*Brief*:
Check every line of the data below for the word "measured". Copy the ones that have it.
= Beginning of Section =
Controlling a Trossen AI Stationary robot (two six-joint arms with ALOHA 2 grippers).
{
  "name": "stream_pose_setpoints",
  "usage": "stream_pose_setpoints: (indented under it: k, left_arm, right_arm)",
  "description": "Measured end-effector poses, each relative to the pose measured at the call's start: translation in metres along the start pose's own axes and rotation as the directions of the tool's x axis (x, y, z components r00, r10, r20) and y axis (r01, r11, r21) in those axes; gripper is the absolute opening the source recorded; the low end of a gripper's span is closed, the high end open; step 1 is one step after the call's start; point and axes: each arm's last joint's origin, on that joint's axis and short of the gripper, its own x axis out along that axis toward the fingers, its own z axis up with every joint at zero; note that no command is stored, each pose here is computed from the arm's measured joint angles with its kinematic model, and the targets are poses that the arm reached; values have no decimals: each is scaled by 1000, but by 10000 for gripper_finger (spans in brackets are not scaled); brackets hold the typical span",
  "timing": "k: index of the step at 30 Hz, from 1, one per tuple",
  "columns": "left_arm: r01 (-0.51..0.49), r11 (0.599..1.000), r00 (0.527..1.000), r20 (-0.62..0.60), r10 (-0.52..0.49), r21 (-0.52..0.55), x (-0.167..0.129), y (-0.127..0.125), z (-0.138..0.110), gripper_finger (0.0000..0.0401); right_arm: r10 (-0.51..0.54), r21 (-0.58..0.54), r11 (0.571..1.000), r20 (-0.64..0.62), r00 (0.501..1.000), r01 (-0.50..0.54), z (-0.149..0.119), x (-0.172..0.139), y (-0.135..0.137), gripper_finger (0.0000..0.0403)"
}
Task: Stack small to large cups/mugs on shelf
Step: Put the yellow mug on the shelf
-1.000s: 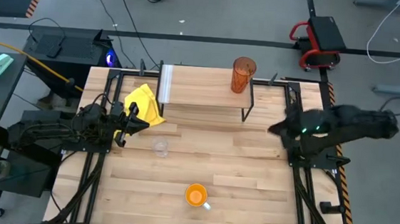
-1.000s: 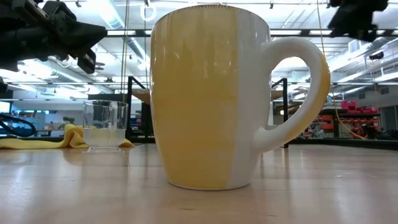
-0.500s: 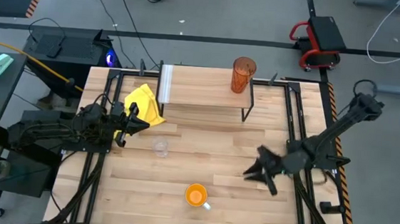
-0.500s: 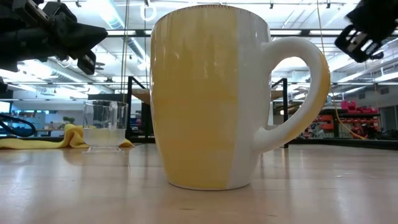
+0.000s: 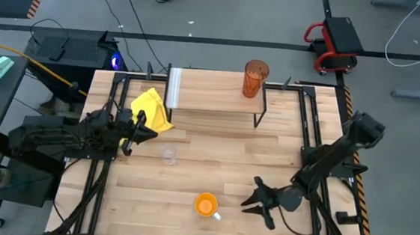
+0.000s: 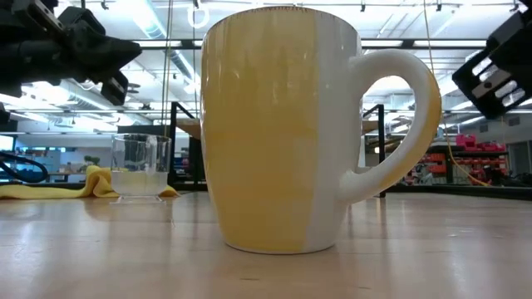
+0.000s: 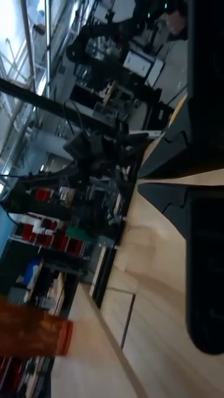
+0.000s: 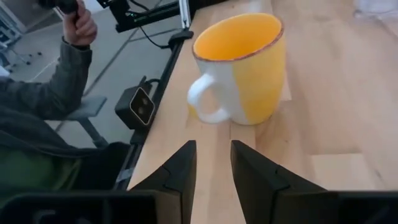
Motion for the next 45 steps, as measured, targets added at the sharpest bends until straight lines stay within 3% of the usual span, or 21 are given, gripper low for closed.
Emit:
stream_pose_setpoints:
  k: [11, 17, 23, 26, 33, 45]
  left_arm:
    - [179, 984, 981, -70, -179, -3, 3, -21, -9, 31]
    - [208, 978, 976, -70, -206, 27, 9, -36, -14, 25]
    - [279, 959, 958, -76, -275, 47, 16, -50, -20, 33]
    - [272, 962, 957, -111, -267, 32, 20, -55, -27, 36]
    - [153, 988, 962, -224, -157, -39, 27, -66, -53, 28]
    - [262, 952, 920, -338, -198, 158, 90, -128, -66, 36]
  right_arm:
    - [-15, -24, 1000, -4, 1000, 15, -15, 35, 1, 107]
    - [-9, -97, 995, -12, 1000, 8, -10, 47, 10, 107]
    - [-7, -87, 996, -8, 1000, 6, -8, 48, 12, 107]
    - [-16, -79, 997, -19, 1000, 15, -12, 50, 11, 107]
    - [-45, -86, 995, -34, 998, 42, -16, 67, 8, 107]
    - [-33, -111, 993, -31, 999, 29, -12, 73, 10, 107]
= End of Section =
*Response area*:
  "description": "Measured end-effector poses, each relative to the pose measured at the call's start: translation in metres along the start pose's own axes and rotation as the directions of the tool's x axis (x, y, z components r00, r10, r20) and y axis (r01, r11, r21) in those axes; gripper is the absolute opening the source recorded; the low end of a gripper's span is closed, the high end open; step 1 is one step after the call's start; point and axes: each arm's last joint's origin, on that joint's axis and short of the gripper, its own x axis out along that axis toward the fingers, its own z axis up with every joint at zero; note that no command is stored, each pose here is computed from the arm's measured joint angles with its kinematic model, and the targets are poses that the arm reached; values have no decimals: each is scaled by 1000, but by 10000 for gripper_finger (spans in brackets are not scaled); brackets hold the typical span",
Motion for the next 45 steps, as measured, targets added at the sharpest bends until straight lines stay within 3% of the usual span, or 21 are given, gripper low for closed.

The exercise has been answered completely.